• **PROBLEM**
Below is a listing to transcribe in full and exactly; keep the pictures out.

*** DATA

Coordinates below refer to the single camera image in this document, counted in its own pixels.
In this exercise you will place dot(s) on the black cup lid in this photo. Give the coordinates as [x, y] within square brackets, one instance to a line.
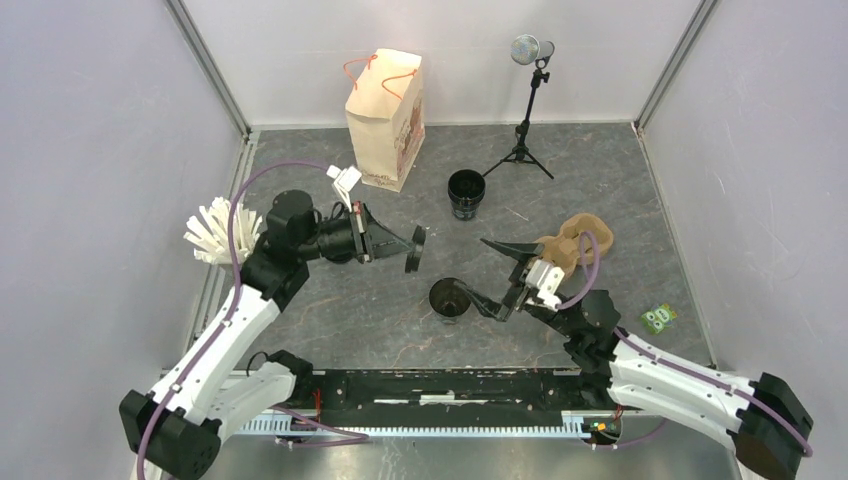
[416, 250]

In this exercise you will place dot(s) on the stack of black cups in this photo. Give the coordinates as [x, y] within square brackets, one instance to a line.
[466, 190]

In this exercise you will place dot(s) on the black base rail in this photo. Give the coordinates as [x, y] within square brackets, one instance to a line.
[455, 401]

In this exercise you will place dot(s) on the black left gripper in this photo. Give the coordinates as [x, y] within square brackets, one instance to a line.
[382, 241]

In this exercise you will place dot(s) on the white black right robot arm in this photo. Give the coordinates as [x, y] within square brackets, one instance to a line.
[761, 421]

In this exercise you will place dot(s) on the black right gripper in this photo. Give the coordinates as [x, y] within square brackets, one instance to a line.
[519, 291]

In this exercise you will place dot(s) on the paper takeout bag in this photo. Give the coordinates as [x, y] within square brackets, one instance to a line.
[385, 115]

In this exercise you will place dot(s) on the single black coffee cup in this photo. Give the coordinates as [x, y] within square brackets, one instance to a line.
[448, 301]

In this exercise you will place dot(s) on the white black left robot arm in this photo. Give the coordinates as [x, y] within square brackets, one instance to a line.
[180, 424]

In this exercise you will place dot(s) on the white straws in cup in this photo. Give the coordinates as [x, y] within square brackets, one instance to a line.
[220, 236]

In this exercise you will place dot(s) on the microphone on black tripod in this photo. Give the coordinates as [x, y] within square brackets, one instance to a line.
[527, 50]

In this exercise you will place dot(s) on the green toy figure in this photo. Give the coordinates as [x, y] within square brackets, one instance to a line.
[659, 318]

******

• **RESULT OF THE EXERCISE**
Coordinates below refer to the single camera image in this document, counted in its own pixels.
In this exercise you will place dot(s) on the black cup lid in this photo. Give the coordinates as [x, y] within square brackets, one instance to a line.
[416, 250]

In this exercise you will place dot(s) on the stack of black cups in this photo. Give the coordinates as [x, y] within square brackets, one instance to a line.
[466, 190]

In this exercise you will place dot(s) on the black base rail in this photo. Give the coordinates as [x, y] within square brackets, one instance to a line.
[455, 401]

In this exercise you will place dot(s) on the black left gripper in this photo. Give the coordinates as [x, y] within square brackets, one instance to a line.
[382, 241]

In this exercise you will place dot(s) on the white black right robot arm in this photo. Give the coordinates as [x, y] within square brackets, one instance to a line.
[761, 421]

In this exercise you will place dot(s) on the black right gripper in this photo. Give the coordinates as [x, y] within square brackets, one instance to a line.
[519, 291]

In this exercise you will place dot(s) on the paper takeout bag in this photo. Give the coordinates as [x, y] within square brackets, one instance to a line.
[385, 115]

In this exercise you will place dot(s) on the single black coffee cup in this photo. Give the coordinates as [x, y] within square brackets, one instance to a line.
[448, 301]

In this exercise you will place dot(s) on the white black left robot arm in this photo. Give the coordinates as [x, y] within square brackets, one instance to a line.
[180, 424]

In this exercise you will place dot(s) on the white straws in cup in this photo. Give the coordinates as [x, y] within square brackets, one instance to a line.
[220, 236]

In this exercise you will place dot(s) on the microphone on black tripod in this photo. Give the coordinates as [x, y] within square brackets, one instance to a line.
[527, 50]

In this exercise you will place dot(s) on the green toy figure in this photo. Give the coordinates as [x, y] within square brackets, one instance to a line.
[659, 318]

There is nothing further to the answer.